Kiniksa continues to enroll patients in the Phase 3 portion of the Phase 2/3 clinical trial of mavrilimumab in severe COVID-19 pneumonia and hyperinflammation.
Status for GCA
We reported data from a randomized, double-blind, placebo-controlled Phase 2 clinical trial of mavrilimumab in GCA. The Phase 2 trial randomized 70 patients 3:2 to mavrilimumab 150 mg (N=42) or placebo (N=28) biweekly injected subcutaneously, co-administered with a protocol-defined 26-week oral corticosteroid taper. Patients were stratified by new onset (n=35) or relapsing/refractory (n=35) disease.

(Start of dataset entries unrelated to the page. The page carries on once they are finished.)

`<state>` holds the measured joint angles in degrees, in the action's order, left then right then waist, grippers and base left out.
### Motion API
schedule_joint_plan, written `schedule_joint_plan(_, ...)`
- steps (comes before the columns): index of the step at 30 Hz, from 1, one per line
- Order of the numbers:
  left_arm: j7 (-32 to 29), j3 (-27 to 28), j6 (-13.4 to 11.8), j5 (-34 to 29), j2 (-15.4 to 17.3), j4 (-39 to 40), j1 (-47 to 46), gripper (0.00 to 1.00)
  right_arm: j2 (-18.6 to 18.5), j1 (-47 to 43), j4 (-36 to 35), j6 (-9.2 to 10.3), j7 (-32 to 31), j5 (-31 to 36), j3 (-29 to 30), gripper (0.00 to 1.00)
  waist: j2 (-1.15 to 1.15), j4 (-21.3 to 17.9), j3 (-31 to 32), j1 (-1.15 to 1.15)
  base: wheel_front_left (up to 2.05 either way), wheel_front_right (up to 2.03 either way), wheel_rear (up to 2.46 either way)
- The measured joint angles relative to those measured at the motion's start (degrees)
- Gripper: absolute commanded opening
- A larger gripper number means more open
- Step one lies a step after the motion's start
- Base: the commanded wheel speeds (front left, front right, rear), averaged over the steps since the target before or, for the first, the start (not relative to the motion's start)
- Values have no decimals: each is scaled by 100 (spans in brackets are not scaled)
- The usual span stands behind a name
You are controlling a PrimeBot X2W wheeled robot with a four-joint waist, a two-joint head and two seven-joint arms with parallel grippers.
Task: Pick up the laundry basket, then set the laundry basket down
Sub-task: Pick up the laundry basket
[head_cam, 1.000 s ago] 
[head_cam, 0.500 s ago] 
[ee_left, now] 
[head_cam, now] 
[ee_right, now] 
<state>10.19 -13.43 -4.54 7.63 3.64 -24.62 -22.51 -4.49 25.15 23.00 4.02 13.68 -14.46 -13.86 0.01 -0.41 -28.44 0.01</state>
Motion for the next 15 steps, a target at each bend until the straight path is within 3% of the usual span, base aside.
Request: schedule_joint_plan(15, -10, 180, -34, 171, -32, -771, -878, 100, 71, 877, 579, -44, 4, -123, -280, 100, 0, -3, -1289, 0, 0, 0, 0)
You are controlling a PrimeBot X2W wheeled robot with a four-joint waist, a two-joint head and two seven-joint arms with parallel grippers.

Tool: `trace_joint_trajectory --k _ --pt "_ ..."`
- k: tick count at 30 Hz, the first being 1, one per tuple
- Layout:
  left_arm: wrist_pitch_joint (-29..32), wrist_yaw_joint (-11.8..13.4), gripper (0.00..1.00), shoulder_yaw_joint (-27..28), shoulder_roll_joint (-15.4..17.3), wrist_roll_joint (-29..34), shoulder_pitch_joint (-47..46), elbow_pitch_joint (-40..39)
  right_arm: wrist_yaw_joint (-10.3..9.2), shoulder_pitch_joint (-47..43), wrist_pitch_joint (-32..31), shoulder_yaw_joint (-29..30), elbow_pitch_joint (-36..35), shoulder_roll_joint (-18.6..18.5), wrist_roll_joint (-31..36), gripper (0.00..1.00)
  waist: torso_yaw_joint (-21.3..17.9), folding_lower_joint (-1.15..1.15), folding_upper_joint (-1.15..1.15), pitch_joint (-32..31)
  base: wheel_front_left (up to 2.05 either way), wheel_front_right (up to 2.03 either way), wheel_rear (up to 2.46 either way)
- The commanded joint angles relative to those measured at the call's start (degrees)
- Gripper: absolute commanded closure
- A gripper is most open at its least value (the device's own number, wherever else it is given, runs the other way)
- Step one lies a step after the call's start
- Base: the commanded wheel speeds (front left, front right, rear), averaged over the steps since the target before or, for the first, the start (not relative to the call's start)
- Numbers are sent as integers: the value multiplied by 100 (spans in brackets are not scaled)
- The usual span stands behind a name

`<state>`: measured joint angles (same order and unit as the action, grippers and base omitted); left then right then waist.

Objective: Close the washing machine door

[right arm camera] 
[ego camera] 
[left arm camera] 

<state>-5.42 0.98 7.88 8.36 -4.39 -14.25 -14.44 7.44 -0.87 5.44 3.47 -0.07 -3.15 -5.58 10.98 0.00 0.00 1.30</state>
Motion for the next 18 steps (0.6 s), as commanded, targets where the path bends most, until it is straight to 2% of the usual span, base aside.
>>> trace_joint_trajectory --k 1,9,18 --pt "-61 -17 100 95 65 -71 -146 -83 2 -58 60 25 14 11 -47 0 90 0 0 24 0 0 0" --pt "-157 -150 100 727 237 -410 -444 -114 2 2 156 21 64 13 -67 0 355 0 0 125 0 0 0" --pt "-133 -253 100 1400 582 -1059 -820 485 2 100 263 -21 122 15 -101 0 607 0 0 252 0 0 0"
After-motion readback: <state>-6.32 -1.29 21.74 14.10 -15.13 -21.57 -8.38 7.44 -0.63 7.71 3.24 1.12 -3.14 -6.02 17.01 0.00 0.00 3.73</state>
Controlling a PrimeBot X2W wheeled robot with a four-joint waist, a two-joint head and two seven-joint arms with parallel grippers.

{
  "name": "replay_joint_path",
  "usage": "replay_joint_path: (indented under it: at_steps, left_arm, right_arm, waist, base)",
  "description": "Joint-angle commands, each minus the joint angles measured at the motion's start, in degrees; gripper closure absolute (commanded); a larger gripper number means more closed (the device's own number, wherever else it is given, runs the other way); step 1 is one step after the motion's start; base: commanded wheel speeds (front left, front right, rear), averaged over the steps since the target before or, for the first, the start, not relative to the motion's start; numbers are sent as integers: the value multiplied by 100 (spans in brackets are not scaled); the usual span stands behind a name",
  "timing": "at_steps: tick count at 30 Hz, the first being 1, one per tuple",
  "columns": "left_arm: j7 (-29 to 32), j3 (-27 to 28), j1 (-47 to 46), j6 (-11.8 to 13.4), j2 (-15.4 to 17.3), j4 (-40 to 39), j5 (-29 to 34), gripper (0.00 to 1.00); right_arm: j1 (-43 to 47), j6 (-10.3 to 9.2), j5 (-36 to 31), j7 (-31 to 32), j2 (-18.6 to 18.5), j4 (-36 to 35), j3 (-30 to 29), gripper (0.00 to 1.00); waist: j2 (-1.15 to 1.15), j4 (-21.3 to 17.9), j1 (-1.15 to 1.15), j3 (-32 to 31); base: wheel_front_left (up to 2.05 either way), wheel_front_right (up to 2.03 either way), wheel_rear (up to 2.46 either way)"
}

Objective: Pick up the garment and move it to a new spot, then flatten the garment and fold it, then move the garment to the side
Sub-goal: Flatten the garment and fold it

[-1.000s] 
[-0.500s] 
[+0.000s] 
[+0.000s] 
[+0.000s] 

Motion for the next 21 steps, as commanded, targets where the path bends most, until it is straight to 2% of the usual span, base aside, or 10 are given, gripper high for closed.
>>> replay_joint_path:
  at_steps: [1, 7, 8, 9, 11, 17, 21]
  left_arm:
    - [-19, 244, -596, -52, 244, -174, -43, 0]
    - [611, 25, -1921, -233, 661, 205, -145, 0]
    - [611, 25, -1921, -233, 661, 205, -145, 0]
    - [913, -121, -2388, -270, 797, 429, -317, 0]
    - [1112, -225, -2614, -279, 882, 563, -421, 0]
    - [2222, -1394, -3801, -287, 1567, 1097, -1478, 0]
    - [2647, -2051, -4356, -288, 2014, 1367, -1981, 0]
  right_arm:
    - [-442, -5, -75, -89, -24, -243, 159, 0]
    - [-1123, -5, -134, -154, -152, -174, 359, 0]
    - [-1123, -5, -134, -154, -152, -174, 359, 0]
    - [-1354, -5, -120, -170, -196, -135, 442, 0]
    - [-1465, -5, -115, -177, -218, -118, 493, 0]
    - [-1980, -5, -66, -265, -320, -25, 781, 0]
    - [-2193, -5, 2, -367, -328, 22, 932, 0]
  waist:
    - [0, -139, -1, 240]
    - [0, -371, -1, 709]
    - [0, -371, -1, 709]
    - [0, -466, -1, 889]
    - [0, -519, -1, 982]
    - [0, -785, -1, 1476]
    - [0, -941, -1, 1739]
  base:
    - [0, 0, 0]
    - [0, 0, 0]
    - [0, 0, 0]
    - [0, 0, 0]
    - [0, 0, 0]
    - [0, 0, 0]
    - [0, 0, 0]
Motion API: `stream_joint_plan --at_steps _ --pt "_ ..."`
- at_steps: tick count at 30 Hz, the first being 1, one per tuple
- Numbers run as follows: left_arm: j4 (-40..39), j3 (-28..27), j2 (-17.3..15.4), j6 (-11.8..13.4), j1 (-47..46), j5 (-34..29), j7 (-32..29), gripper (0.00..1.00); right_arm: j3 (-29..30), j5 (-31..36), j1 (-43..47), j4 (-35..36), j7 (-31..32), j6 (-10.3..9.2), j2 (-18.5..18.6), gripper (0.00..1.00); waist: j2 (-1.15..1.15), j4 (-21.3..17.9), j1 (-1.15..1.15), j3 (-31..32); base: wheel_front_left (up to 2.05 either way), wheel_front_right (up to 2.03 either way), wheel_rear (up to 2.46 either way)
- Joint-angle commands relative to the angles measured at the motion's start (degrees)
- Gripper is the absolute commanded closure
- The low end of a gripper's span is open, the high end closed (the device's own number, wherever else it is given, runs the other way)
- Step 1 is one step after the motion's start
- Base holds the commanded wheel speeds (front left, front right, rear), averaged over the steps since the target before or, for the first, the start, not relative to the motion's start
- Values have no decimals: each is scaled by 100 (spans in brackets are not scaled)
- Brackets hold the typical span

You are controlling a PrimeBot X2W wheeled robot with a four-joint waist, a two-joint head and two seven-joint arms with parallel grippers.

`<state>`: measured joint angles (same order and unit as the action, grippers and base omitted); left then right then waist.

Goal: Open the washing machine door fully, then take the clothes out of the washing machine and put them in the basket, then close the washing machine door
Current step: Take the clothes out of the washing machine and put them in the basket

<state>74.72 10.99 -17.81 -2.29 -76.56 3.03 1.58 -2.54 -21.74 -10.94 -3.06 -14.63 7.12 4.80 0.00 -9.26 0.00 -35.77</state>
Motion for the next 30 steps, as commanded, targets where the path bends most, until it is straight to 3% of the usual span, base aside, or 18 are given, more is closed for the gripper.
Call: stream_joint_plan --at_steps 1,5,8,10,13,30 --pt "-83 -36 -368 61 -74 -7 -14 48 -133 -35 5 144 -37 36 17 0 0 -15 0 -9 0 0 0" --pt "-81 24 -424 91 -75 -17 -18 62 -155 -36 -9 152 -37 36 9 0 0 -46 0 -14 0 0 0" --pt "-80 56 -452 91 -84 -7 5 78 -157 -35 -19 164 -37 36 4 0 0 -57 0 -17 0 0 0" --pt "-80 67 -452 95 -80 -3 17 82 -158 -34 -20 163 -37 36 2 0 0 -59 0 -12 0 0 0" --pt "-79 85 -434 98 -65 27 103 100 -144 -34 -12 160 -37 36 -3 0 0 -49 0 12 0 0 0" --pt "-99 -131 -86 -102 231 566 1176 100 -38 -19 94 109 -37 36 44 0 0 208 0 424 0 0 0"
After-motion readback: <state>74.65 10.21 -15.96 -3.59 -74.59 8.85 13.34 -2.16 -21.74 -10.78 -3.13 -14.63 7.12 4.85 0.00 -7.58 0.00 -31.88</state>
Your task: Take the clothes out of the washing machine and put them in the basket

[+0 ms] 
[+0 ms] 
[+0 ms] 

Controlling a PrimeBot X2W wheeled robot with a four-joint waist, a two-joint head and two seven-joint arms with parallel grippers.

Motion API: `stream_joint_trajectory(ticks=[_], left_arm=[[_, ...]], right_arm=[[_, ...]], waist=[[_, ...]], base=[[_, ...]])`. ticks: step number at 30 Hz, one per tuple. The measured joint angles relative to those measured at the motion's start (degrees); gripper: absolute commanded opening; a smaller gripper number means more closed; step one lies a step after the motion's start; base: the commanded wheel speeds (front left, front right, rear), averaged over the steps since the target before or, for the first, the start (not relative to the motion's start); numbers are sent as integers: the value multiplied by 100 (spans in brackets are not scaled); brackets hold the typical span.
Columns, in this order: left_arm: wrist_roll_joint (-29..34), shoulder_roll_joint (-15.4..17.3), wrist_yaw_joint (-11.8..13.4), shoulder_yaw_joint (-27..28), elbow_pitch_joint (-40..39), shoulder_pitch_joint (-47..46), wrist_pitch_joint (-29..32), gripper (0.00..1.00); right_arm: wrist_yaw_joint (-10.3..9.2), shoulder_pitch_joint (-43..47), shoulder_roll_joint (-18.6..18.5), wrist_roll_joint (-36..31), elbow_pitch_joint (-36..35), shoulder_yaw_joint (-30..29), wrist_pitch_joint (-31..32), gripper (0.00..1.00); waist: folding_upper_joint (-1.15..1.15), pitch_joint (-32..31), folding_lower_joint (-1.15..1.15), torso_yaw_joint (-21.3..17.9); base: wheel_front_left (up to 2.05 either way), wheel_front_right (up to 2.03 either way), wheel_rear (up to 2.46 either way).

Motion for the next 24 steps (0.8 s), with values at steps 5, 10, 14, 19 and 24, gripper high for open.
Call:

The primary efficacy endpoint of time-to-first adjudicated GCA flare by Week 26 in all treated patients was statistically significant (Hazard Ratio = 0.38, p=0.0263). There was a 62% lower risk of flare in mavrilimumab recipients compared to placebo recipients.
The secondary efficacy endpoint of sustained remission at Week 26 in all treated patients was also statistically significant. The sustained remission rate was a 33.3 percentage points higher in mavrilimumab recipients (83.2%) compared to placebo recipients (49.9%) (p=0.0038).
While the study was not powered for disease cohorts, there was a consistent trend of efficacy across the new onset and relapsing/refractory cohorts.
Mavrilimumab was well-tolerated; there were no drug-related serious adverse events, and the rates of drug-related treatment-emergent adverse events between mavrilimumab recipients and placebo recipients were similar.
A 12-week washout safety follow-up period is ongoing, and additional analyses of this Phase 2 trial are planned.
Kiniksa expects to provide next steps for mavrilimumab, including for giant cell arteritis (GCA), in the first half of 2021.
Kiniksa believes there remains an urgent unmet need for patients who are hospitalized with COVID-19-related ARDS. These patients transition from an early phase of the disease characterized by high viral replication and load to a subsequent phase of aberrant inflammatory response that causes tissue damage and thrombosis, ARDS, and death. Uncontrolled viral replication increases the likelihood of variants that allow the virus to evade the protective effects of vaccines and virus-neutralizing cocktails; however, we believe that mavrilimumab blocks the body’s counterproductive inflammatory reaction in a way that is agnostic to the coronavirus sequence. As such, Kiniksa believes mavrilimumab has the potential to remain effective despite the risk from emerging COVID-19 variants.
Corticosteroids are the mainstay for the treatment of GCA, but approximately 50% to 70% of patients are corticosteroid refractory or corticosteroid dependent. Long-term administration of corticosteroids carries significant morbidity, especially in an elderly population such as in those with GCA. The FDA recently approved an inhibitor of IL-6 activity as an adjunct to a corticosteroid taper for the treatment of GCA; however, IL-6 production is downstream of GM-CSF and does not address all of the underlying causes of inflammation.